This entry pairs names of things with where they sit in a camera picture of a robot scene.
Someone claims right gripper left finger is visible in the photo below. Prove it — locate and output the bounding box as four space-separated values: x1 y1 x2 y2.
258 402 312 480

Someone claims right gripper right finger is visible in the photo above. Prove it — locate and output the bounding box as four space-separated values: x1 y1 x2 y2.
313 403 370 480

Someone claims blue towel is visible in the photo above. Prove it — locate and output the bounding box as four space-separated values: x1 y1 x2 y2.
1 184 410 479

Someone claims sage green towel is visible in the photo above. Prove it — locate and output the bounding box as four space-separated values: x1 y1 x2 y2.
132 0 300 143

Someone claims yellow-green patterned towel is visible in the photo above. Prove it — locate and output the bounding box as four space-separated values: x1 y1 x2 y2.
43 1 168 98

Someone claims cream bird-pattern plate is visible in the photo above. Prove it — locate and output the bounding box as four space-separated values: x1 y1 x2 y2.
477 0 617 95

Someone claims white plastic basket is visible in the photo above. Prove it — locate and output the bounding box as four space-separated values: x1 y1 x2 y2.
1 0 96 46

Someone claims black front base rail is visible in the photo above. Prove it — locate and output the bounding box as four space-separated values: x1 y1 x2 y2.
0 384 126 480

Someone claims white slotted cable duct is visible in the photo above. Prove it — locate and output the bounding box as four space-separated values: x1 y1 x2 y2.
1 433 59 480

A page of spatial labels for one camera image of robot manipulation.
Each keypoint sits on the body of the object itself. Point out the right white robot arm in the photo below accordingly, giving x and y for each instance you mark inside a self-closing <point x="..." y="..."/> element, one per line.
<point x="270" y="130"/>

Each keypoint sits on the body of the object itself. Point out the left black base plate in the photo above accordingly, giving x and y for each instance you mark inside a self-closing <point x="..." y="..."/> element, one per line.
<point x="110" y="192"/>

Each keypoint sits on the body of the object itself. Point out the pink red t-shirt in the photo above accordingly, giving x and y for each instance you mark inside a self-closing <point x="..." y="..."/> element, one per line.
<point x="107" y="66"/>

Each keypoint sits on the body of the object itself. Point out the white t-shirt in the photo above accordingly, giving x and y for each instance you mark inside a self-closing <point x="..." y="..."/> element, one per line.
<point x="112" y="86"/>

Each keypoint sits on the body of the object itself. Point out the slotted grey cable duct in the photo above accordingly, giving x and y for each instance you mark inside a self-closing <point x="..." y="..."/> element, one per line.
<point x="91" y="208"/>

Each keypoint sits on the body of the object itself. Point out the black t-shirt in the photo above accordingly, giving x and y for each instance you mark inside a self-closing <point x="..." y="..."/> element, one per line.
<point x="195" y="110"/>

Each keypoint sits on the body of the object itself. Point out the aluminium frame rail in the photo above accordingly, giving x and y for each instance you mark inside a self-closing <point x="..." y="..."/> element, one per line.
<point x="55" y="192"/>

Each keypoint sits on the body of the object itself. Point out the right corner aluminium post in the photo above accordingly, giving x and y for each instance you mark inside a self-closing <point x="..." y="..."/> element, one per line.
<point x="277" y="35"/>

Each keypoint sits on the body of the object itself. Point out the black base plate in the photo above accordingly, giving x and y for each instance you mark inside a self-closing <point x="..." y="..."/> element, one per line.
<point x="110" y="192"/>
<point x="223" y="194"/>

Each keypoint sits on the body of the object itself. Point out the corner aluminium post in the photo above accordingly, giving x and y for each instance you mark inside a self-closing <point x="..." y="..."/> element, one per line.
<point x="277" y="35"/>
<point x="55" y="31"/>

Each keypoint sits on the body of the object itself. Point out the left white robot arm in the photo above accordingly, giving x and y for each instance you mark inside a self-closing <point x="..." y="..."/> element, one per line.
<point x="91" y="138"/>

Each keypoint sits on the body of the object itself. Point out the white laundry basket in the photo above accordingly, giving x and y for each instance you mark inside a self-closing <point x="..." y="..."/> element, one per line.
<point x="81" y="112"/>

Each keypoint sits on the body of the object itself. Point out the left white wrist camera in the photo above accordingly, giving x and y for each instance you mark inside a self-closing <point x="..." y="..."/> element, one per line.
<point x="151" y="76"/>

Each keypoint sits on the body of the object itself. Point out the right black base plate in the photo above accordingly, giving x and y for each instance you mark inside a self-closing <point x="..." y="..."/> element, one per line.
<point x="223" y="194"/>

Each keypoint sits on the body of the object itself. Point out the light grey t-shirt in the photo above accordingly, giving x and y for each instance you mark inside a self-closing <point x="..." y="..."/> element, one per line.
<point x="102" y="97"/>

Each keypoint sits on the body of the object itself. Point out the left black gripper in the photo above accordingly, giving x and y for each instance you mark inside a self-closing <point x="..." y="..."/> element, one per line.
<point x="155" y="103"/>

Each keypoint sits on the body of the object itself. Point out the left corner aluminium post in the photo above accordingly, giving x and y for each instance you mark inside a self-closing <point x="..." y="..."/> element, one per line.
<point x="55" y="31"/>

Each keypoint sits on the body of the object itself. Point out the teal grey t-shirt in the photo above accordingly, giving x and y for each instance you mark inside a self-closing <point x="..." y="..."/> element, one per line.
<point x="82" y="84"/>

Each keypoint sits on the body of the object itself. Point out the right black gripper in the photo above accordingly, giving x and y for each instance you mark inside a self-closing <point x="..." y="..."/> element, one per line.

> _What to work on_
Every line above is to be transcribed exactly.

> _Response to this task_
This entry pairs names of things with where they sit in a camera picture of a robot scene.
Someone claims right gripper left finger is visible in the photo below. Prove it — locate and output the bounding box as four space-separated values: x1 y1 x2 y2.
258 402 312 480

Someone claims right gripper right finger is visible in the photo above. Prove it — locate and output the bounding box as four space-separated values: x1 y1 x2 y2.
313 403 370 480

Someone claims blue towel is visible in the photo above. Prove it — locate and output the bounding box as four space-separated values: x1 y1 x2 y2.
1 184 410 479

Someone claims sage green towel is visible in the photo above. Prove it — locate and output the bounding box as four space-separated values: x1 y1 x2 y2.
132 0 300 143

Someone claims yellow-green patterned towel is visible in the photo above. Prove it — locate and output the bounding box as four space-separated values: x1 y1 x2 y2.
43 1 168 98

Someone claims cream bird-pattern plate is visible in the photo above. Prove it — locate and output the bounding box as four space-separated values: x1 y1 x2 y2.
477 0 617 95

Someone claims white plastic basket is visible in the photo above. Prove it — locate and output the bounding box as four space-separated values: x1 y1 x2 y2.
1 0 96 46

Someone claims black front base rail is visible in the photo above. Prove it — locate and output the bounding box as four space-separated values: x1 y1 x2 y2.
0 384 126 480

Someone claims white slotted cable duct is visible in the photo above. Prove it — locate and output the bounding box as four space-separated values: x1 y1 x2 y2.
1 433 59 480

A page of spatial labels for one camera image of robot manipulation.
Each keypoint sits on the body of the object itself. Point out the right white robot arm in the photo below accordingly, giving x and y for each instance you mark inside a self-closing <point x="..." y="..."/> element, one per line.
<point x="270" y="130"/>

Each keypoint sits on the body of the object itself. Point out the left black base plate in the photo above accordingly, giving x and y for each instance you mark inside a self-closing <point x="..." y="..."/> element, one per line.
<point x="110" y="192"/>

Each keypoint sits on the body of the object itself. Point out the pink red t-shirt in the photo above accordingly, giving x and y for each instance you mark inside a self-closing <point x="..." y="..."/> element, one per line.
<point x="107" y="66"/>

Each keypoint sits on the body of the object itself. Point out the white t-shirt in the photo above accordingly, giving x and y for each instance you mark inside a self-closing <point x="..." y="..."/> element, one per line.
<point x="112" y="86"/>

Each keypoint sits on the body of the object itself. Point out the slotted grey cable duct in the photo above accordingly, giving x and y for each instance you mark inside a self-closing <point x="..." y="..."/> element, one per line.
<point x="91" y="208"/>

Each keypoint sits on the body of the object itself. Point out the black t-shirt in the photo above accordingly, giving x and y for each instance you mark inside a self-closing <point x="..." y="..."/> element, one per line.
<point x="195" y="110"/>

Each keypoint sits on the body of the object itself. Point out the aluminium frame rail in the photo above accordingly, giving x and y for each instance you mark inside a self-closing <point x="..." y="..."/> element, one per line.
<point x="55" y="192"/>

Each keypoint sits on the body of the object itself. Point out the right corner aluminium post in the photo above accordingly, giving x and y for each instance you mark inside a self-closing <point x="..." y="..."/> element, one per line.
<point x="277" y="35"/>

Each keypoint sits on the body of the object itself. Point out the black base plate in the photo above accordingly, giving x and y for each instance you mark inside a self-closing <point x="..." y="..."/> element, one per line.
<point x="110" y="192"/>
<point x="223" y="194"/>

Each keypoint sits on the body of the object itself. Point out the corner aluminium post in the photo above accordingly, giving x and y for each instance you mark inside a self-closing <point x="..." y="..."/> element, one per line.
<point x="277" y="35"/>
<point x="55" y="31"/>

Each keypoint sits on the body of the object itself. Point out the left white robot arm in the photo above accordingly, giving x and y for each instance you mark inside a self-closing <point x="..." y="..."/> element, one per line.
<point x="91" y="138"/>

Each keypoint sits on the body of the object itself. Point out the white laundry basket in the photo above accordingly, giving x and y for each instance you mark inside a self-closing <point x="..." y="..."/> element, one per line.
<point x="81" y="112"/>

Each keypoint sits on the body of the object itself. Point out the left white wrist camera in the photo above accordingly, giving x and y for each instance you mark inside a self-closing <point x="..." y="..."/> element, one per line.
<point x="151" y="76"/>

Each keypoint sits on the body of the object itself. Point out the right black base plate in the photo above accordingly, giving x and y for each instance you mark inside a self-closing <point x="..." y="..."/> element, one per line.
<point x="223" y="194"/>

Each keypoint sits on the body of the object itself. Point out the light grey t-shirt in the photo above accordingly, giving x and y for each instance you mark inside a self-closing <point x="..." y="..."/> element, one per line.
<point x="102" y="97"/>

Each keypoint sits on the body of the object itself. Point out the left black gripper in the photo above accordingly, giving x and y for each instance you mark inside a self-closing <point x="..." y="..."/> element, one per line.
<point x="155" y="103"/>

Each keypoint sits on the body of the object itself. Point out the left corner aluminium post in the photo above accordingly, giving x and y for each instance you mark inside a self-closing <point x="..." y="..."/> element, one per line.
<point x="55" y="31"/>

Each keypoint sits on the body of the object itself. Point out the teal grey t-shirt in the photo above accordingly, giving x and y for each instance you mark inside a self-closing <point x="..." y="..."/> element, one per line.
<point x="82" y="84"/>

Each keypoint sits on the body of the object itself. Point out the right black gripper in the photo above accordingly, giving x and y for each instance you mark inside a self-closing <point x="..." y="..."/> element, one per line.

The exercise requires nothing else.